Exercise brief: The response is to be the full listing, set down exactly.
"""
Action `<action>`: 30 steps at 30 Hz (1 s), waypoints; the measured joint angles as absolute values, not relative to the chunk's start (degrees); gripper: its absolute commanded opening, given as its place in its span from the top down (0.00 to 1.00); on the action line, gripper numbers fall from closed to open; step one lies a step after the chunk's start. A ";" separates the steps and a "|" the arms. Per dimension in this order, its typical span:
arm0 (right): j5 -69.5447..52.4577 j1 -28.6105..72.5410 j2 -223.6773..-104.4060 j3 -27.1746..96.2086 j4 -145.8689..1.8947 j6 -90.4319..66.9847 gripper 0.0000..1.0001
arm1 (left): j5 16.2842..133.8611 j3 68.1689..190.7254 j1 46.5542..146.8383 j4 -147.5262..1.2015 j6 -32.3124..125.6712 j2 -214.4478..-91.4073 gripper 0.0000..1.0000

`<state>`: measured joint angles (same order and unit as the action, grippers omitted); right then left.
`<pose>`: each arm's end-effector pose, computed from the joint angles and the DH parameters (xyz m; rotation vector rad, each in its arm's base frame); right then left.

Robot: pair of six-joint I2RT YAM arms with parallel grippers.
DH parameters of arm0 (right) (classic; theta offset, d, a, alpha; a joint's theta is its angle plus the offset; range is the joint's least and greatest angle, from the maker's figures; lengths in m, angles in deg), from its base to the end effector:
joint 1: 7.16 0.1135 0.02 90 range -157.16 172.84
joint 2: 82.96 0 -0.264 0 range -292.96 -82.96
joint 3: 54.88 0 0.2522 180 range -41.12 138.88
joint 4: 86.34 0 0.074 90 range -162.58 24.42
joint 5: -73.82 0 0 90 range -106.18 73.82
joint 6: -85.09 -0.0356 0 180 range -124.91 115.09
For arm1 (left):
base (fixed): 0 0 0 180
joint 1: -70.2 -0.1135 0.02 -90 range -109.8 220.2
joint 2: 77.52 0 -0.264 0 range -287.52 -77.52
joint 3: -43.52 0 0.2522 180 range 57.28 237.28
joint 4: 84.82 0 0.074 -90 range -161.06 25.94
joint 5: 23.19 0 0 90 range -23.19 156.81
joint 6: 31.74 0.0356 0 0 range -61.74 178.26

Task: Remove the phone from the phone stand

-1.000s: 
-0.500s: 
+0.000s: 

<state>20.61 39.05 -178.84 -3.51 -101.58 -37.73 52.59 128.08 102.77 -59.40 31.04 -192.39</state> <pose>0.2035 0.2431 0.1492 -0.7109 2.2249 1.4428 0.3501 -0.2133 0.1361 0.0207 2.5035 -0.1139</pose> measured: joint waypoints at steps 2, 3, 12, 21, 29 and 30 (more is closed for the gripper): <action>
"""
Solution to the problem:
Action `<action>`: 30 steps at 30 Hz (1 s), waypoints; the measured joint angles as absolute values, not relative to the chunk's start (degrees); gripper: its absolute commanded opening, given as its place in its span from the top down (0.00 to 1.00); on the action line, gripper numbers fall from closed to open; step one lies a step after the chunk's start. A ";" separates the steps and a "|" the arms. Per dimension in this order, its typical span:
arm0 (right): j5 -69.5447..52.4577 j1 -28.6105..72.5410 j2 -223.6773..-104.4060 j3 -27.1746..96.2086 j4 -145.8689..1.8947 j6 -90.4319..66.9847 gripper 0.0000..1.0001
arm1 (left): j5 16.2842..133.8611 j3 68.1689..190.7254 j1 46.5542..146.8383 j4 -147.5262..1.2015 j6 -32.3124..125.6712 j2 -214.4478..-91.4073 gripper 0.0000..1.0000

`<state>`: measured joint angles (same order and unit as the action, grippers omitted); right then left.
`<pose>`: each arm's end-effector pose, computed from the joint angles and the DH parameters (xyz m; rotation vector rad, each in its arm's base frame); right then left.

Robot: pair of six-joint I2RT YAM arms with parallel grippers.
DH parameters of arm0 (right) (classic; theta offset, d, a, alpha; a joint's theta is its angle plus the offset; range is the joint's least and greatest angle, from the maker's figures; lengths in m, angles in deg), from its base to the end effector:
joint 1: 7.16 0.1135 0.02 90 range -157.16 172.84
joint 2: 82.96 0 -0.264 0 range -292.96 -82.96
joint 3: 54.88 0 0.2522 180 range -41.12 138.88
joint 4: 86.34 0 0.074 90 range -162.58 24.42
joint 5: -73.82 0 0 90 range -106.18 73.82
joint 6: -85.09 -0.0356 0 180 range -124.91 115.09
For arm1 (left):
base (fixed): 0 0 0 180
joint 1: -70.2 -0.1135 0.02 -90 range -109.8 220.2
joint 2: 77.52 0 -0.264 0 range -287.52 -77.52
joint 3: -43.52 0 0.2522 180 range 57.28 237.28
joint 4: 84.82 0 0.074 -90 range -161.06 25.94
joint 5: 23.19 0 0 90 range -23.19 156.81
joint 6: 31.74 0.0356 0 0 range -61.74 178.26

Task: Remove the phone from the phone stand

-1.000s: 
-0.500s: 
+0.000s: 

<state>20.61 39.05 -178.84 -3.51 -101.58 -37.73 52.59 128.08 102.77 -59.40 31.04 -192.39</state> <pose>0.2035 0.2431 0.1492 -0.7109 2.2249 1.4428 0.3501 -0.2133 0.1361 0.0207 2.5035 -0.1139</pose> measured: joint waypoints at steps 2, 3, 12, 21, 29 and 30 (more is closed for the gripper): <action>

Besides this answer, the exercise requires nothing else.